● WHAT IS NEEDED
Find the word "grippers" in the data below and copy each line that holds it.

● THE DATA
┄┄┄┄┄┄┄┄┄┄
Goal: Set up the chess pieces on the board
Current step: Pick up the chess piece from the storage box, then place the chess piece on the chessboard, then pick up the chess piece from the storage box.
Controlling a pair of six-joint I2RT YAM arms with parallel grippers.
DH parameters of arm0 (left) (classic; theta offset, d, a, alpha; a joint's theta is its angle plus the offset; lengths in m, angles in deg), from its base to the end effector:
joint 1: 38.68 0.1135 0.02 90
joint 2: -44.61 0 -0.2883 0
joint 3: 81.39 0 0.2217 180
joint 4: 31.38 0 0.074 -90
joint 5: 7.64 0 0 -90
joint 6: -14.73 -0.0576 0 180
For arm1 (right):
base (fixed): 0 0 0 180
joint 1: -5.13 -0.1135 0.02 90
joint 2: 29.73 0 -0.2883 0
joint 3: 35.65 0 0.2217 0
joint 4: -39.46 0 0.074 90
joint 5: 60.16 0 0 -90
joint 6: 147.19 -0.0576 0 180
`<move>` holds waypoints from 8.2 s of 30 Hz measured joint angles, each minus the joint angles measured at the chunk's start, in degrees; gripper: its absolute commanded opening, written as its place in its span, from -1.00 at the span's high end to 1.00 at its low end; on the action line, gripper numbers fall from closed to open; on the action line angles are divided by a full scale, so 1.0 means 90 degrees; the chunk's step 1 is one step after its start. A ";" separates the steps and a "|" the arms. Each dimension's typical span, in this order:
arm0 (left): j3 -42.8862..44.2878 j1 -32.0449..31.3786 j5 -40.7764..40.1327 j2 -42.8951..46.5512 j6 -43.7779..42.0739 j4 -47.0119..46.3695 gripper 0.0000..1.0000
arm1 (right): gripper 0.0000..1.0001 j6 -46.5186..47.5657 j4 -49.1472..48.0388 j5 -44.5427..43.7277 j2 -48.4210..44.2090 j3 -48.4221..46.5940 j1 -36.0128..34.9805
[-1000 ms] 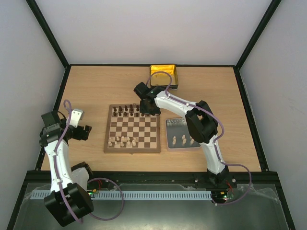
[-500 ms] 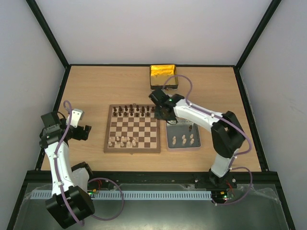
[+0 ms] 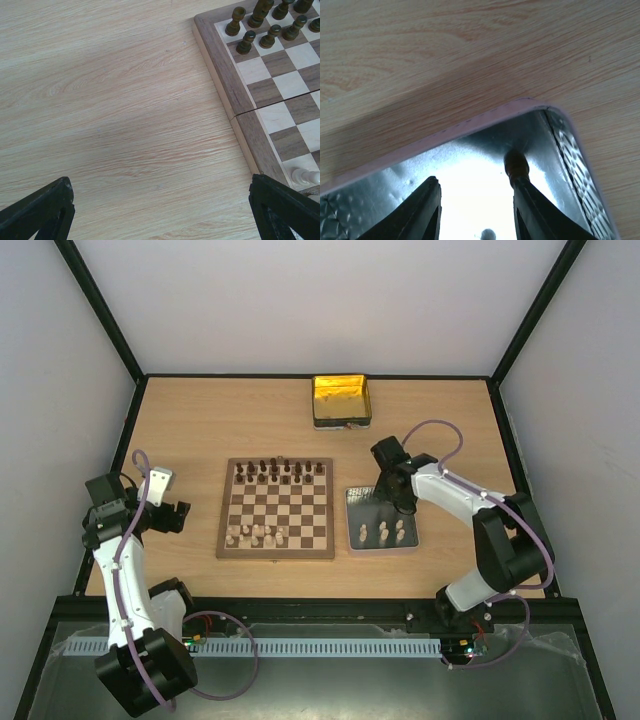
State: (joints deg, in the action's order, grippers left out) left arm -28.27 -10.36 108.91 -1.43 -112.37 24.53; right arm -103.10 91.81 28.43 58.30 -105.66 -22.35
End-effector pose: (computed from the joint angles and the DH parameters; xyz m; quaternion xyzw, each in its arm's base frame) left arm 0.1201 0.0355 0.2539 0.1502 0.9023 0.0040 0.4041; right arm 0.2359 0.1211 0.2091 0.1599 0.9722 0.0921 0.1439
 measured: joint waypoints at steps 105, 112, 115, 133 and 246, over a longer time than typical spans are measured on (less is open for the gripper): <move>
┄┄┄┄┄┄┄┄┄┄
● RESULT
Controlling a pair of six-joint I2RT YAM arms with parallel grippers.
State: (joints deg, in the action's order, grippers left out) left arm -28.27 -10.36 108.91 -1.43 -112.37 24.53; right arm -103.10 91.81 28.43 58.30 -105.66 -22.35

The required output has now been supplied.